Here’s some of what John Kass of the Chicago Tribune wrote about the “Chicago smell” of this issue.
The Solyndra scandal cost at least a half-billion public dollars. It is plaguing PresidentBarack Obama. And it’s being billed as a Washington story. But back in Obama’s political hometown, those of us familiar with the Chicago Way can see something else in Solyndra — something that the Washington crowd calls “optics.” In fact, it’s not just a Washington saga — it has all the elements of a Chicago City Hall story, except with more zeros. …did you really believe it when the White House mouthpieces — who are also Chicago City Hall mouthpieces — promised they were bringing a new kind of politics to Washington? This is not a new kind of politics. It’s the old kind. The Chicago kind. And now the Tribune Washington Bureau has reported that the U.S. Department of Energyemployee who helped monitor the Solyndra loan guarantee was one of Obama’s top fundraisers. Fundraising? Contracts? Imagine that. …it’s the same old politics, the same kind practiced in Washington and Chicago and anywhere else where appetites are satisfied by politicians. When the government picks winners and losers, who’s the loser? Just look in the mirror, hold that thought, and tell me later.
Kass does a great job of describing how these legal forms of corruption take place.

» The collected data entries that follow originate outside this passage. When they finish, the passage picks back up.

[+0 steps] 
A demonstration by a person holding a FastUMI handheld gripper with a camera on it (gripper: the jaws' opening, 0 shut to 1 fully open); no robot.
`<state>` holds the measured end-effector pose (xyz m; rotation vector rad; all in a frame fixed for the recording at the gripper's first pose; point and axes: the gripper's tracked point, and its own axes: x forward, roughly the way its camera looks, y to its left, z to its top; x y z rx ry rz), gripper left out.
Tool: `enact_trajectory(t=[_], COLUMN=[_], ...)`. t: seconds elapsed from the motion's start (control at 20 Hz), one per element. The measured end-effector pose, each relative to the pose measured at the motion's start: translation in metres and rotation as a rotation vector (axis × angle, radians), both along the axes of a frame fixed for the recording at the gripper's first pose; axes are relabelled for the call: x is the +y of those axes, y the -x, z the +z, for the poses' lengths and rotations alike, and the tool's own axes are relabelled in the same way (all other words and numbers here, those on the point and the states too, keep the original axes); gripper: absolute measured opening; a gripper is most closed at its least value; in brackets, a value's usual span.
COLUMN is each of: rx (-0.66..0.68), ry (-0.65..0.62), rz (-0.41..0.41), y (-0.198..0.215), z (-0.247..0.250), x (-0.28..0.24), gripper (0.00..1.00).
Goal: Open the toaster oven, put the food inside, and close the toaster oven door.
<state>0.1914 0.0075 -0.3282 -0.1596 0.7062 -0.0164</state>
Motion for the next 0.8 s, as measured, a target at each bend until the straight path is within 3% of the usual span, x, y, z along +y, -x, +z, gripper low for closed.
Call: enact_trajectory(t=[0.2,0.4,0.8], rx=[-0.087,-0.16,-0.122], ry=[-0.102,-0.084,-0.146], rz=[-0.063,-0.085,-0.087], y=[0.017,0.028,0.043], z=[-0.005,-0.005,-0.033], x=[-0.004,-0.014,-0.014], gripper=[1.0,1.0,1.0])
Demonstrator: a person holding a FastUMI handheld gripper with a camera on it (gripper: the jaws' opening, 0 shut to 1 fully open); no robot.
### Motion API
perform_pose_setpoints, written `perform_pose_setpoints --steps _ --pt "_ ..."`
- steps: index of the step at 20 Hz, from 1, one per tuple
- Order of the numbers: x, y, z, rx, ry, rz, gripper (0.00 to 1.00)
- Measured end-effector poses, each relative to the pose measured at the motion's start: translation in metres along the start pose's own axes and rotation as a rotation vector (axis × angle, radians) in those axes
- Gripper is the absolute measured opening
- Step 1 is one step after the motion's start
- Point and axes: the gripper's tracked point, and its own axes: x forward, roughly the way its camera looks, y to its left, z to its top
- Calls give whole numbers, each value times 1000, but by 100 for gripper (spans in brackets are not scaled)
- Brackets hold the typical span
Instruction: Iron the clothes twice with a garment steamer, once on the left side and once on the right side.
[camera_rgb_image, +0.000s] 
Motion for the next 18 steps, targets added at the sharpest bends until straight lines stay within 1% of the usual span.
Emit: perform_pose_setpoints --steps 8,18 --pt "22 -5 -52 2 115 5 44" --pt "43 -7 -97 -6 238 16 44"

In Solyndra, like any proper City Hall political scandal, there are similar archetypes. There are the guys who count. The guys who bring the cash. They count because they do the counting. They have leverage. They’re always there at the fundraisers. And so they’re the ones who are allowed to gorge at the public trough. The bureaucrats are the fulcrum so the guys with the leverage can lift great weight without too much effort. And while they might whine privately among themselves, they don’t hold news conferences to blow the whistle. They keep their mouths shut until the deal is done. If anyone gets caught and the problem becomes public, at least they’ve got email to cover their behinds. And they’re doing a good job covering. But there’s one group that doesn’t get their behinds covered. Instead, their behinds are right out there, suspended foolishly, and waiting to get kicked. We’re the taxpayers — in Illinois we call ourselves chumbolones because we’re the ones who stupidly end up covering all the losses. As in the Solyndra mess.
His last point is most important. Taxpayers always wind up with the short end of the stick. Meanwhile, all the politicians, bureaucrats, lobbyists, and interest groups simply shrug their shoulders and move on to the next scam.
That’s why the only solution to this sleaze is smaller government.